Get Sitemap

Last updated: February 3, 2026

The Get Sitemap node builds a comprehensive sitemap for any publicly accessible website. It returns a structured list of all discoverable URLs, giving you a complete view of a site’s content footprint.

This is useful for research, content audits, competitive analysis, content planning, and feeding large sets of URLs into downstream Agent steps.

Behind the scenes, this node uses Firecrawl’s sitemap and site-mapping capabilities to crawl a domain and return a clean, deduplicated list of URLs—but the process is fully abstracted for you inside Profound.

Frame 2147259079 (3).png

See this document for additional instructions on adding this node to an Agent, and this document for a full list of available nodes.


When to use this node

Use Get Sitemap when you want to:

  • Audit all URLs on your own site or a competitor’s

  • Identify content gaps or opportunities for AEO

  • Build Agents that automatically analyze or summarize entire sites

  • Retrieve source URLs for bulk scraping, bulk insights, or large-scale content research

  • Feed multiple URLs into LLM steps for comparison, clustering, or extraction

  • Conduct technical/SEO reviews or map site hierarchy

This is a foundational node for building AEO-aware research pipelines.


Node configuration

Website URL (required)

Enter the base URL of the website you want to map.

Examples:

  • https://example.com

  • https://www.competitor-site.com

  • https://docs.example.com

The node will crawl the domain starting from this URL and attempt to discover all reachable pages.

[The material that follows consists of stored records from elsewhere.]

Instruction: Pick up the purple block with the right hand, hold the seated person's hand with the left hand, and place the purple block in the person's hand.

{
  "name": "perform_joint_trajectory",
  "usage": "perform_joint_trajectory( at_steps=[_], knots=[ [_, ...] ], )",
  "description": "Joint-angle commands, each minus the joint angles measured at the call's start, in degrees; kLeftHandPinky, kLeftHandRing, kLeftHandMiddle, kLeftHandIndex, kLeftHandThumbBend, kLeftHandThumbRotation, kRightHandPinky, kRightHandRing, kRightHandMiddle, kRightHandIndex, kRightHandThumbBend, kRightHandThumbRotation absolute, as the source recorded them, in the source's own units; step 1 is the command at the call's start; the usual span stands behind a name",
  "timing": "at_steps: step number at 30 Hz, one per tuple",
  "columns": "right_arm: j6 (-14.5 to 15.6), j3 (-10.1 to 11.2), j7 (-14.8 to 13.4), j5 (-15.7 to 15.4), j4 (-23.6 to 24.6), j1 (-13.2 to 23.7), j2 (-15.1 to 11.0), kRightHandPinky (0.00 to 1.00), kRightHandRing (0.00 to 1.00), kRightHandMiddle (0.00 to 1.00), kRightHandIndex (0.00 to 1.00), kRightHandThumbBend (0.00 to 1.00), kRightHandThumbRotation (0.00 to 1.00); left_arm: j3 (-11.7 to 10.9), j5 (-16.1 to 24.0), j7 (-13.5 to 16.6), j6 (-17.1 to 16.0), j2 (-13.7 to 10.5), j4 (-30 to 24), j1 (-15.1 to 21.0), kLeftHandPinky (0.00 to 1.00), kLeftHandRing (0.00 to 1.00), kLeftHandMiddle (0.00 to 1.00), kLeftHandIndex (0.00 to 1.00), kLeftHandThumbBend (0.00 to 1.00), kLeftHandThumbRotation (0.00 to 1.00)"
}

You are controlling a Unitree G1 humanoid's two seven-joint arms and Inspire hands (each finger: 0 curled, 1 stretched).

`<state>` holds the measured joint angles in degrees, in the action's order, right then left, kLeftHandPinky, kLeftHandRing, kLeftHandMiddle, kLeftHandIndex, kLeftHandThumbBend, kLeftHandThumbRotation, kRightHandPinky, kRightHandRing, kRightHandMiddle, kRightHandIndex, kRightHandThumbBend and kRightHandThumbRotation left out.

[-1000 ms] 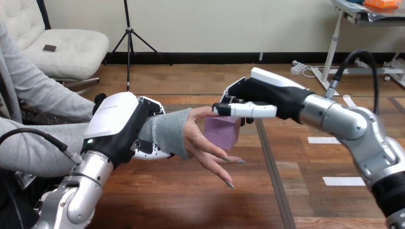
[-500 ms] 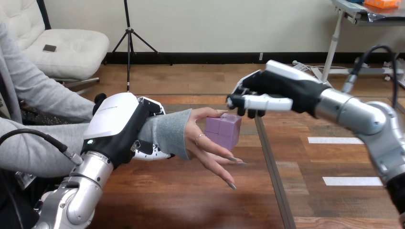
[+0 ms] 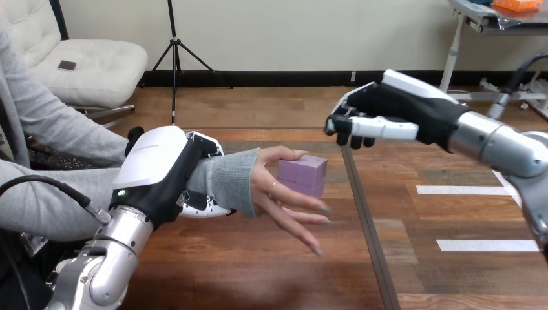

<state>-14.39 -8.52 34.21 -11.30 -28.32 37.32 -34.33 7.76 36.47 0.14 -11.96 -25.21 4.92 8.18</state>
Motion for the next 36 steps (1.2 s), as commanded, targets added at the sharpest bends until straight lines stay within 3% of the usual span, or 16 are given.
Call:
perform_joint_trajectory(
  at_steps=[1, 19, 36],
  knots=[
    [-1.15, 3.12, -0.23, 2.97, 3.49, -1.47, -0.90, 0.50, 0.53, 0.57, 0.60, 0.84, 0.92, -1.68, -0.82, 2.12, -1.17, 0.09, -5.66, 2.98, 0.20, 0.27, 0.33, 0.34, 0.68, 0.00],
    [-2.89, 8.85, -1.05, 11.19, 9.55, -11.35, 0.26, 0.50, 0.55, 0.59, 0.62, 0.81, 0.95, -2.06, -0.28, 3.41, -0.77, 0.22, -7.43, 1.01, 0.20, 0.27, 0.32, 0.33, 0.68, 0.00],
    [-4.26, 11.92, -3.37, 16.20, 13.47, -20.70, 3.25, 0.49, 0.56, 0.61, 0.64, 0.84, 0.96, -3.09, -0.38, 3.56, -0.73, -0.11, -8.69, -0.47, 0.19, 0.26, 0.32, 0.33, 0.68, 0.00]
  ],
)
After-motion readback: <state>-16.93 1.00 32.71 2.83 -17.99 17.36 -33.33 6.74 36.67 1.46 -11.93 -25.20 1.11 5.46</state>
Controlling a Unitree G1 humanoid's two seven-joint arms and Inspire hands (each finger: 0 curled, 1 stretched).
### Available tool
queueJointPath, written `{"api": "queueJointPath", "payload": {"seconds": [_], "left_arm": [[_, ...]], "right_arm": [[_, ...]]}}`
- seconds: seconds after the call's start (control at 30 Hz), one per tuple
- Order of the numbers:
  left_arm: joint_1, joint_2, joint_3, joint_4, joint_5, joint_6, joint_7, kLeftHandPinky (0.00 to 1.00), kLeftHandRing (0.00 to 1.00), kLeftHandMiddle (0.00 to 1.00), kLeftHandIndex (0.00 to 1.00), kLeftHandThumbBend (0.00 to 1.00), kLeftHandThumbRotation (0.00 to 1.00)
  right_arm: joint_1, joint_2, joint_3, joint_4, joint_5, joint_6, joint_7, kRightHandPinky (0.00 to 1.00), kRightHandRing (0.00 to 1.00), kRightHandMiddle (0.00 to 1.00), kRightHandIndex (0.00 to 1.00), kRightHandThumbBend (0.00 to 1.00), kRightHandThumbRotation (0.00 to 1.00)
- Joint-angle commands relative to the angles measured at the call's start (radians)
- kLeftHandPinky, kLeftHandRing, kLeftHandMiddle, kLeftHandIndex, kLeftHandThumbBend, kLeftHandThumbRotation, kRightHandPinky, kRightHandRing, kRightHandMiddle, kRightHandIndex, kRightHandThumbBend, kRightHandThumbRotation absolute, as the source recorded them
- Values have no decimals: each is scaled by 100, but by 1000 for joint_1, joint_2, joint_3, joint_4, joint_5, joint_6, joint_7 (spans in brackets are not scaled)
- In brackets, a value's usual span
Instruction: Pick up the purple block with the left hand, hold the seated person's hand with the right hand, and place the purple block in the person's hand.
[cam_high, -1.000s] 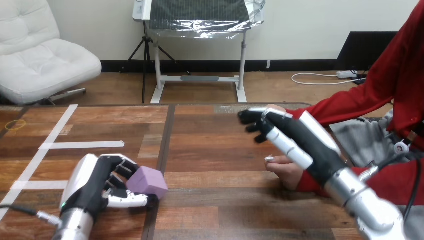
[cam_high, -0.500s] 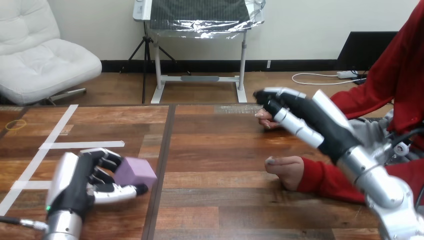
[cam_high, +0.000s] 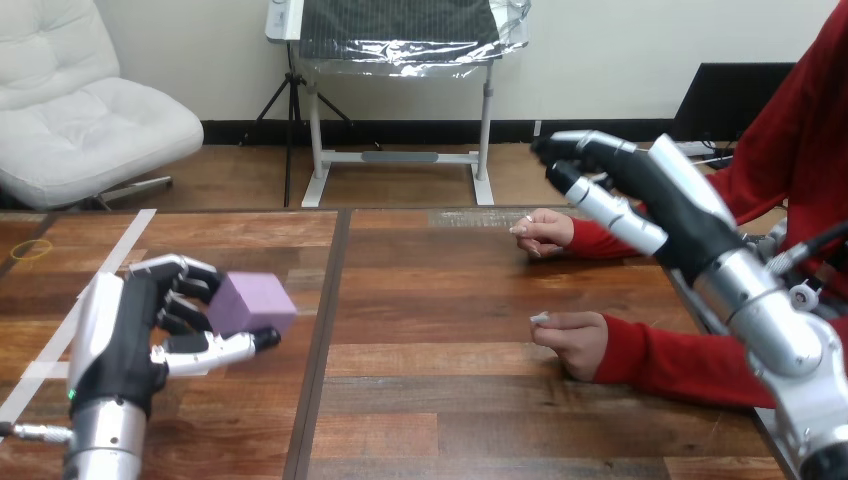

You can type the URL directly or use / to insert variables from earlier Agent steps.


Output Label (required)

Provide a name for the node's result, such as:

  • sitemap

  • site_urls

  • mapped_pages

This label will reference the sitemap output in later steps.


Advanced settings

Expand Advanced settings to configure crawl depth and filtering.

Maximum Results

Limits the number of URLs returned.
Default: 100

Set this higher or lower depending on your use case:

  • 100–500 for competitive research

  • 500–2,000 for large content audits

  • 10–50 for quick sampling or lightweight Agents

Search Query (optional)

Allows you to filter the sitemap results by keyword.

Examples:

  • blog

  • pricing

  • case-study

  • ai

This is helpful when you only want URLs matching a specific topic or section of the site.


Output

The node returns a structured list of URLs in a clean, machine-readable format.
Each entry typically includes:

  • The page URL

  • Basic metadata discovered during crawling

  • Normalized and deduplicated links

This output can be consumed directly by:

  • Web Page Scrape

  • Perplexity Search

  • Prompt LLM

  • Answer Engine Insights Agents

  • Custom analysis or extraction steps


Example usage

1. Build a full competitor content audit

  1. Add Get Sitemap with https://competitor.com

  2. Feed output into Web Page Scrape using a loop or batched Agent

  3. Analyze patterns using Prompt LLM (e.g., topics, structure, gaps)

  4. Generate a research report or summary


2. Identify content gaps for AEO

  1. Use Get Sitemap to list all pages on your site

  2. Use Answer Engine Insights to see which pages are cited

  3. Use Prompt LLM to identify pages not appearing in answer engines

  4. Generate recommendations or content improvements


3. Large-scale content generation

  1. Retrieve a site’s URLs

  2. Filter using the Search Query field (e.g., /blog)

  3. Feed selected URLs into a Create Content Brief or Generate Article chain

  4. Produce updated or derivative content at scale


Best practices

  • Start with a reasonable limit (e.g., 200 URLs) before scaling up, especially for large sites.

  • Use Search Query to narrow results when you only need a subset of the content.

  • Combine with Prompt LLM to cluster or categorize URLs.

  • For large enterprise websites, run multiple Get Sitemap nodes with different starting URLs (e.g., /blog, /products, /docs).

  • Use descriptive output labels when chaining multiple sitemap operations.